[Intel-gfx] [PATCH i-g-t 17/18] stats: Add support for quartiles (and thus median)
Damien Lespiau
damien.lespiau at intel.com
Sat Jun 27 08:08:15 PDT 2015
More stuff, quite useful characteristics of a dataset.
Signed-off-by: Damien Lespiau <damien.lespiau at intel.com>
---
lib/igt_stats.c | 131 ++++++++++++++++++++++++++++++++++++++++++++++++++
lib/igt_stats.h | 5 ++
lib/tests/igt_stats.c | 41 ++++++++++++++++
3 files changed, 177 insertions(+)
diff --git a/lib/igt_stats.c b/lib/igt_stats.c
index 5c1f23f..66fd563 100644
--- a/lib/igt_stats.c
+++ b/lib/igt_stats.c
@@ -23,6 +23,7 @@
*/
#include <math.h>
+#include <stdlib.h>
#include <string.h>
#include "igt_core.h"
@@ -94,6 +95,7 @@ void igt_stats_init(igt_stats_t *stats, unsigned int capacity)
void igt_stats_fini(igt_stats_t *stats)
{
free(stats->values);
+ free(stats->sorted);
}
@@ -158,6 +160,7 @@ void igt_stats_push(igt_stats_t *stats, uint64_t value)
stats->values[stats->n_values++] = value;
stats->mean_variance_valid = false;
+ stats->sorted_array_valid = false;
if (value < stats->min)
stats->min = value;
@@ -220,6 +223,134 @@ uint64_t igt_stats_get_range(igt_stats_t *stats)
return igt_stats_get_max(stats) - igt_stats_get_min(stats);
}
+static int cmp_u64(const void *pa, const void *pb)
+{
+ const uint64_t *a = pa, *b = pb;
+
+ if (*a < *b)
+ return -1;
+ if (*a > *b)
+ return 1;
+ return 0;
+}
+
+static void igt_stats_ensure_sorted_values(igt_stats_t *stats)
+{
+ if (stats->sorted_array_valid)
+ return;
+
+ if (!stats->sorted) {
+ stats->sorted = calloc(stats->capacity, sizeof(*stats->values));
+ igt_assert(stats->sorted);
+ }
+
+ memcpy(stats->sorted, stats->values,
+ sizeof(*stats->values) * stats->n_values);
+
+ qsort(stats->sorted, stats->n_values, sizeof(*stats->values), cmp_u64);
+
+ stats->sorted_array_valid = true;
+}
+
+/*
+ * We use Tukey's hinge for our quartiles determination.
+ * ends (end, lower_end) are exclusive.
+ */
+static double
+igt_stats_get_median_internal(igt_stats_t *stats,
+ unsigned int start, unsigned int end,
+ unsigned int *lower_end /* out */,
+ unsigned int *upper_start /* out */)
+{
+ unsigned int mid, n_values = end - start;
+ double median;
+
+ igt_stats_ensure_sorted_values(stats);
+
+ /* odd number of data points */
+ if (n_values % 2 == 1) {
+ /* median is the value in the middle (actual datum) */
+ mid = start + n_values / 2;
+ median = stats->sorted[mid];
+
+ /* the two halves contain the median value */
+ if (lower_end)
+ *lower_end = mid + 1;
+ if (upper_start)
+ *upper_start = mid;
+
+ /* even number of data points */
+ } else {
+ /*
+ * The middle is in between two indexes, 'mid' points at the
+ * lower one.

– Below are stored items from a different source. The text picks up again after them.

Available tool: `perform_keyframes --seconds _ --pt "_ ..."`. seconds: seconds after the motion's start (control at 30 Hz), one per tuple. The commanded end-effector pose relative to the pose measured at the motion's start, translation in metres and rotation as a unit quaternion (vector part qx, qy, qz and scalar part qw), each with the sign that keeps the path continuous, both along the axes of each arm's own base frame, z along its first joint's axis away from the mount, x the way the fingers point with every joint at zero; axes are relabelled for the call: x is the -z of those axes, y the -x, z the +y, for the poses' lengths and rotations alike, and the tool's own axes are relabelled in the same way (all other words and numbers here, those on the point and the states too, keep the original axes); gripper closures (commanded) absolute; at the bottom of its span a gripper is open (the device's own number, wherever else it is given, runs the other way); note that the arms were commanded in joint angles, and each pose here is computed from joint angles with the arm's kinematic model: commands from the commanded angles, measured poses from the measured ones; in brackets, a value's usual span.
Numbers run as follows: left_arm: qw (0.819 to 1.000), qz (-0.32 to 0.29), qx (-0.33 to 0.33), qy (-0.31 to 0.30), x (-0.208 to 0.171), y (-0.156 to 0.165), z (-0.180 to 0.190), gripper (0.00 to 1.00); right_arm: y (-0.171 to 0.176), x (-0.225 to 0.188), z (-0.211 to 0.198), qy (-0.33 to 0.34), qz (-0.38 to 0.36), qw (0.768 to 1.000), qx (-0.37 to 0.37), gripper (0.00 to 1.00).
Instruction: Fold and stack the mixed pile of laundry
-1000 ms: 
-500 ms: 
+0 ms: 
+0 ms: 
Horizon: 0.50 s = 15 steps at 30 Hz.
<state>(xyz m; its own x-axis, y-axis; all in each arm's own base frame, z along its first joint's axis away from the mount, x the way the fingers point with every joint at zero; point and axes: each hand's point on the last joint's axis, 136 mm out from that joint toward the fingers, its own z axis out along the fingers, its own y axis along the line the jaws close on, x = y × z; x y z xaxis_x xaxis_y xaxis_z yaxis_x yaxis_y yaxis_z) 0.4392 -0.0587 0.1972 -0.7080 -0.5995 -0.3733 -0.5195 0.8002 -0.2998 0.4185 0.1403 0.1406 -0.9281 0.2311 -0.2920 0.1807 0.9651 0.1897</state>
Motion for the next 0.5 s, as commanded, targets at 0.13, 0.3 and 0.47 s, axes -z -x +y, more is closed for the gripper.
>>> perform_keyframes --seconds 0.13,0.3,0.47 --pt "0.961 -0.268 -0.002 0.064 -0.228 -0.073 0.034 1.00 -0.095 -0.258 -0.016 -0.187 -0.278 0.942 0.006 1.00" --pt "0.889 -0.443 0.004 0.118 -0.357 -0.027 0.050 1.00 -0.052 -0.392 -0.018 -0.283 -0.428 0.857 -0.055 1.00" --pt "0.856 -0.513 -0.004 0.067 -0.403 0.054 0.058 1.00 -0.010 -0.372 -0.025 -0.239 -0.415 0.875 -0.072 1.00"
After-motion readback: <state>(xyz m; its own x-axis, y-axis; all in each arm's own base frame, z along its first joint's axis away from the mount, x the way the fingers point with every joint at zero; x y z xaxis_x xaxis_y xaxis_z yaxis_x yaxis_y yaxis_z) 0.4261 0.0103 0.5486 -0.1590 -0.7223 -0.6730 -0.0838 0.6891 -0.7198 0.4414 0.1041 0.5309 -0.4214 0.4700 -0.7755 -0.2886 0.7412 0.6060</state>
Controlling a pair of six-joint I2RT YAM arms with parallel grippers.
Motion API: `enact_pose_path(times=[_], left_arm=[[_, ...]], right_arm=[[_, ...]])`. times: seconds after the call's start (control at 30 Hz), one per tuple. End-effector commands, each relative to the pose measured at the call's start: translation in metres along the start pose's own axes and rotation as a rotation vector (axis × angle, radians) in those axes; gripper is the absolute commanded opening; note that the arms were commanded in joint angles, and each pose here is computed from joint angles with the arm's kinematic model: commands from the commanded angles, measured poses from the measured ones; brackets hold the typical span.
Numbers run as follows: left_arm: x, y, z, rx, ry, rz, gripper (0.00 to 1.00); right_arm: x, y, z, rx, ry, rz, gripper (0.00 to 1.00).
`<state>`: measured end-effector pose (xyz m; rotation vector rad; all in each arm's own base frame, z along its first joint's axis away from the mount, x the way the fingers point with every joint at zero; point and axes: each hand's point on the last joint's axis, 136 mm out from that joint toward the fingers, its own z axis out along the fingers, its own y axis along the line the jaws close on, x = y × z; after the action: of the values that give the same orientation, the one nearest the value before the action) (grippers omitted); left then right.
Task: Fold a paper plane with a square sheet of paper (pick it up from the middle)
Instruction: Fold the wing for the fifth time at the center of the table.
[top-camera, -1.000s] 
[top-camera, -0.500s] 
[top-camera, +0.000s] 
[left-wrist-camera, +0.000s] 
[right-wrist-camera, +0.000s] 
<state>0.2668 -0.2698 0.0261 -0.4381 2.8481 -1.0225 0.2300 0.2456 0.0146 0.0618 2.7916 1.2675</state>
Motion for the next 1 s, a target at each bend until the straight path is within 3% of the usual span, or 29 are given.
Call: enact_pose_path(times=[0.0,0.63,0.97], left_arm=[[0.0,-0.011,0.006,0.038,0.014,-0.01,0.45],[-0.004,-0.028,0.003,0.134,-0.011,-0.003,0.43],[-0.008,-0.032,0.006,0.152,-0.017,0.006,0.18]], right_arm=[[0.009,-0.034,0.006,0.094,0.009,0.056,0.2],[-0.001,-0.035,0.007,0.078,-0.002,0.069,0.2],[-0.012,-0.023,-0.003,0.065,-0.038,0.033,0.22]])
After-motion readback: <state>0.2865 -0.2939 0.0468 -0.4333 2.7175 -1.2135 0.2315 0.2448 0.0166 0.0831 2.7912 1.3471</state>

The median is then the average between those two
+ * values.
+ */
+ mid = start + n_values / 2 - 1;
+ median = (stats->sorted[mid] + stats->sorted[mid + 1]) / 2.;
+
+ if (lower_end)
+ *lower_end = mid + 1;
+ if (upper_start)
+ *upper_start = mid + 1;
+ }
+
+ return median;
+}
+
+/**
+ * igt_stats_get_quartiles:
+ * @stats: An #igt_stats_t instance
+ * @q1: (out): lower or 25th quartile
+ * @q2: (out): median or 50th quartile
+ * @q3: (out): upper or 75th quartile
+ *
+ * Retrieves the [quartiles](https://en.wikipedia.org/wiki/Quartile) of the
+ * @stats dataset.
+ */
+void igt_stats_get_quartiles(igt_stats_t *stats,
+ double *q1, double *q2, double *q3)
+{
+ unsigned int lower_end, upper_start;
+ double ret;
+
+ if (stats->n_values < 3) {
+ if (q1)
+ *q1 = 0.;
+ if (q2)
+ *q2 = 0.;
+ if (q3)
+ *q3 = 0.;
+ return;
+ }
+
+ ret = igt_stats_get_median_internal(stats, 0, stats->n_values,
+ &lower_end, &upper_start);
+ if (q2)
+ *q2 = ret;
+
+ ret = igt_stats_get_median_internal(stats, 0, lower_end, NULL, NULL);
+ if (q1)
+ *q1 = ret;
+
+ ret = igt_stats_get_median_internal(stats, upper_start, stats->n_values,
+ NULL, NULL);
+ if (q3)
+ *q3 = ret;
+}
+
+/**
+ * igt_stats_get_median:
+ * @stats: An #igt_stats_t instance
+ *
+ * Retrieves the median of the @stats dataset.
+ */
+double igt_stats_get_median(igt_stats_t *stats)
+{
+ return igt_stats_get_median_internal(stats, 0, stats->n_values,
+ NULL, NULL);
+}
+
/*
* Algorithm popularised by Knuth in:
*
diff --git a/lib/igt_stats.h b/lib/igt_stats.h
index 46437c4..887fa79 100644
--- a/lib/igt_stats.h
+++ b/lib/igt_stats.h
@@ -41,8 +41,10 @@ typedef struct {
unsigned int capacity;
unsigned int is_population : 1;
unsigned int mean_variance_valid : 1;
+ unsigned int sorted_array_valid : 1;
uint64_t min, max;
double mean, variance;
+ uint64_t *sorted;
} igt_stats_t;
void igt_stats_init(igt_stats_t *stats, unsigned int capacity);
@@ -55,7 +57,10 @@ void igt_stats_push_array(igt_stats_t *stats,
uint64_t igt_stats_get_min(igt_stats_t *stats);
uint64_t igt_stats_get_max(igt_stats_t *stats);
uint64_t igt_stats_get_range(igt_stats_t *stats);
+void igt_stats_get_quartiles(igt_stats_t *stats,
+ double *q1, double *q2, double *q3);
double igt_stats_get_mean(igt_stats_t *stats);
+double igt_stats_get_median(igt_stats_t *stats);
double igt_stats_get_variance(igt_stats_t *stats);
double igt_stats_get_std_deviation(igt_stats_t *stats);
diff --git a/lib/tests/igt_stats.c b/lib/tests/igt_stats.c
index 468bba2..c4c6776 100644
--- a/lib/tests/igt_stats.c
+++ b/lib/tests/igt_stats.c
@@ -25,6 +25,8 @@
#include "igt_core.h"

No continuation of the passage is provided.